ABOUT THIS EXERCISE -> In the records below, the line containing "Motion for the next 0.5" is the first to keep. Retype it and all later lines exactly, through the end.

DATASET RECORDS ->
****************************************

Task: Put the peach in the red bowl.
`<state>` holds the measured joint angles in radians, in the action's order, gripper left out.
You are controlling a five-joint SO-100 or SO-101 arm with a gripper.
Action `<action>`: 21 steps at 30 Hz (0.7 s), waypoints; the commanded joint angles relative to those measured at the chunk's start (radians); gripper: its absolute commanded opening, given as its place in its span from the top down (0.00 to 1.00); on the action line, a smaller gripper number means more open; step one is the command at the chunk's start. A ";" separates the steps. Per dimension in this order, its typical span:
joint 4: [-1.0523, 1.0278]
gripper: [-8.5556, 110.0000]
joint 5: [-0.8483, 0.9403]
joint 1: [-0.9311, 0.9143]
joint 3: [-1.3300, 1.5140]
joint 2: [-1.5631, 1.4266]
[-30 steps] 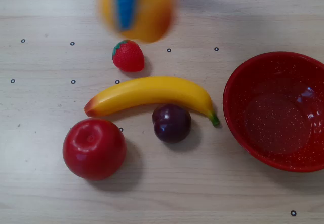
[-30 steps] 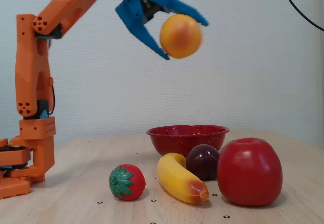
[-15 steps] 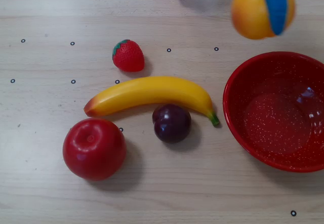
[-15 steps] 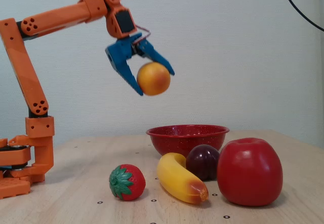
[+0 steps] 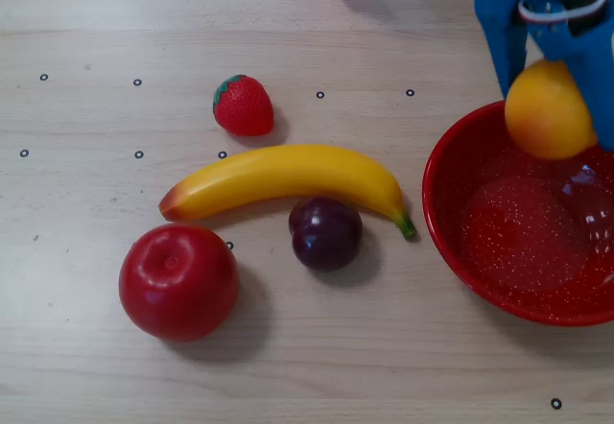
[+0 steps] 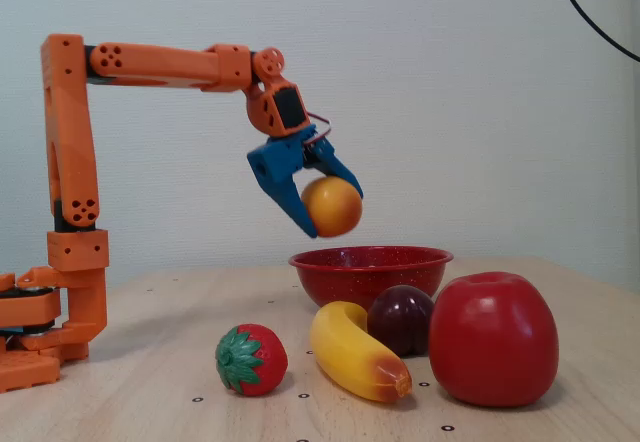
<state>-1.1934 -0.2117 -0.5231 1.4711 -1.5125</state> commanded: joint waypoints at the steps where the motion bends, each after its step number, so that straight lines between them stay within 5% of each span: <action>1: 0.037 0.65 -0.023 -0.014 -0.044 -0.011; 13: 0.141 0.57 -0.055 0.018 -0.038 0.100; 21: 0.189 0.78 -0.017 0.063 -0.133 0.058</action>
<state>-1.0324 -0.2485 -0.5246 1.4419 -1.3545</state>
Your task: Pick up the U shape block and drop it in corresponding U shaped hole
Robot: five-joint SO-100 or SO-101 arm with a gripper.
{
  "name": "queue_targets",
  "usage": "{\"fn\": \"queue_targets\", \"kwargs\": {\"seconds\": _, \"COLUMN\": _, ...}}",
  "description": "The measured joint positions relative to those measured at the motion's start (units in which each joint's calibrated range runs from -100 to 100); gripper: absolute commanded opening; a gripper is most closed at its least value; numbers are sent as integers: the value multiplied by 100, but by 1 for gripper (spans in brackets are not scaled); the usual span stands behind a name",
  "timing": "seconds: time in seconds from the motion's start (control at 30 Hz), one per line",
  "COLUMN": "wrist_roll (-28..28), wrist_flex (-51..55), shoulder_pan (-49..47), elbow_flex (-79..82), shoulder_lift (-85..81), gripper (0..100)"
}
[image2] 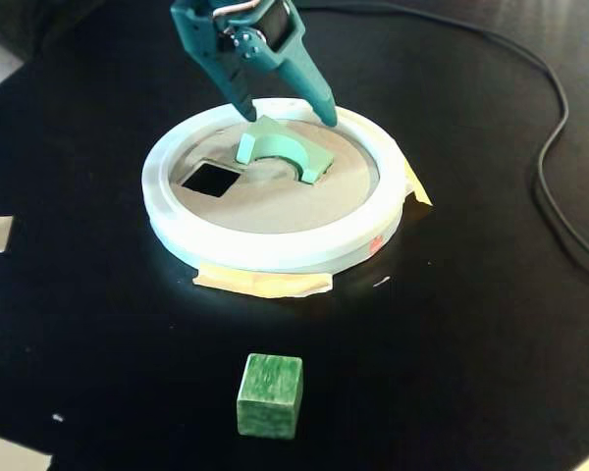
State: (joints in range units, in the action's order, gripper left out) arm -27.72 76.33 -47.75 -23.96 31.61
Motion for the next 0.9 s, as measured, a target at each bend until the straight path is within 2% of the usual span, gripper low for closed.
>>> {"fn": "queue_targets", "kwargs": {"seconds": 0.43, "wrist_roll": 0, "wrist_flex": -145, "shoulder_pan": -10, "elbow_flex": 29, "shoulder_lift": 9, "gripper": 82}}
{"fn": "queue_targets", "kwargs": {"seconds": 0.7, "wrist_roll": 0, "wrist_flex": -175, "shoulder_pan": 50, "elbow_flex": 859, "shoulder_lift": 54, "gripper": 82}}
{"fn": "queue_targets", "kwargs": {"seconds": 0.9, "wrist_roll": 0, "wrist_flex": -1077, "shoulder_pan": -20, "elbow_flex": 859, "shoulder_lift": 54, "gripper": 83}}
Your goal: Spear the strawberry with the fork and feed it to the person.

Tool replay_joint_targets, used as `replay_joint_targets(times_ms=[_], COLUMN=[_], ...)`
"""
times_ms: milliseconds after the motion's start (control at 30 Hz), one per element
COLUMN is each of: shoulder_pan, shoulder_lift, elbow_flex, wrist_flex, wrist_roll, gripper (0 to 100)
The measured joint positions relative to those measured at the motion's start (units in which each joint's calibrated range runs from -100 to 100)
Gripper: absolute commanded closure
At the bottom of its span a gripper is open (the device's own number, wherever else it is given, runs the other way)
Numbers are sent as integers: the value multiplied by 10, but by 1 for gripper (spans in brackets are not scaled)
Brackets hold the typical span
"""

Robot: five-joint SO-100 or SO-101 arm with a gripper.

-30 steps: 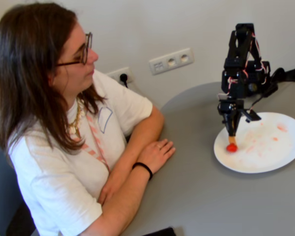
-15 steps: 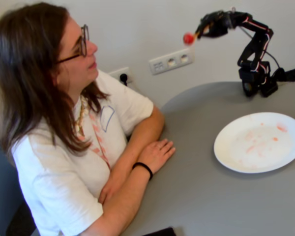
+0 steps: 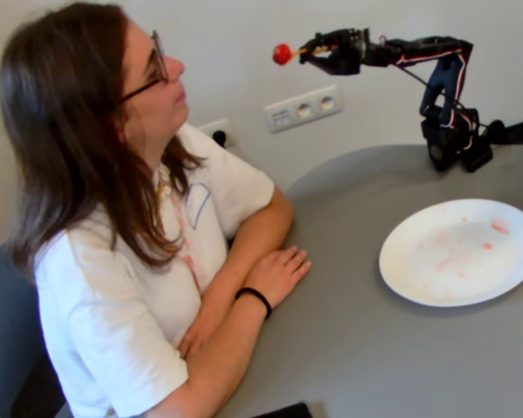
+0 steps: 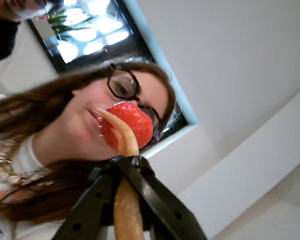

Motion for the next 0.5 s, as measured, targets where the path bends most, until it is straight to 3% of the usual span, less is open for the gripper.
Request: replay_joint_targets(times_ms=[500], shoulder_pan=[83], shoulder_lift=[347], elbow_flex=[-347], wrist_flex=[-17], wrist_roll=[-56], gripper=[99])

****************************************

EXERCISE ANSWER ->
Motion for the next 0.5 s, as measured, targets where the path bends most, until it is straight to 3% of the usual span, less is open for the gripper.
Request: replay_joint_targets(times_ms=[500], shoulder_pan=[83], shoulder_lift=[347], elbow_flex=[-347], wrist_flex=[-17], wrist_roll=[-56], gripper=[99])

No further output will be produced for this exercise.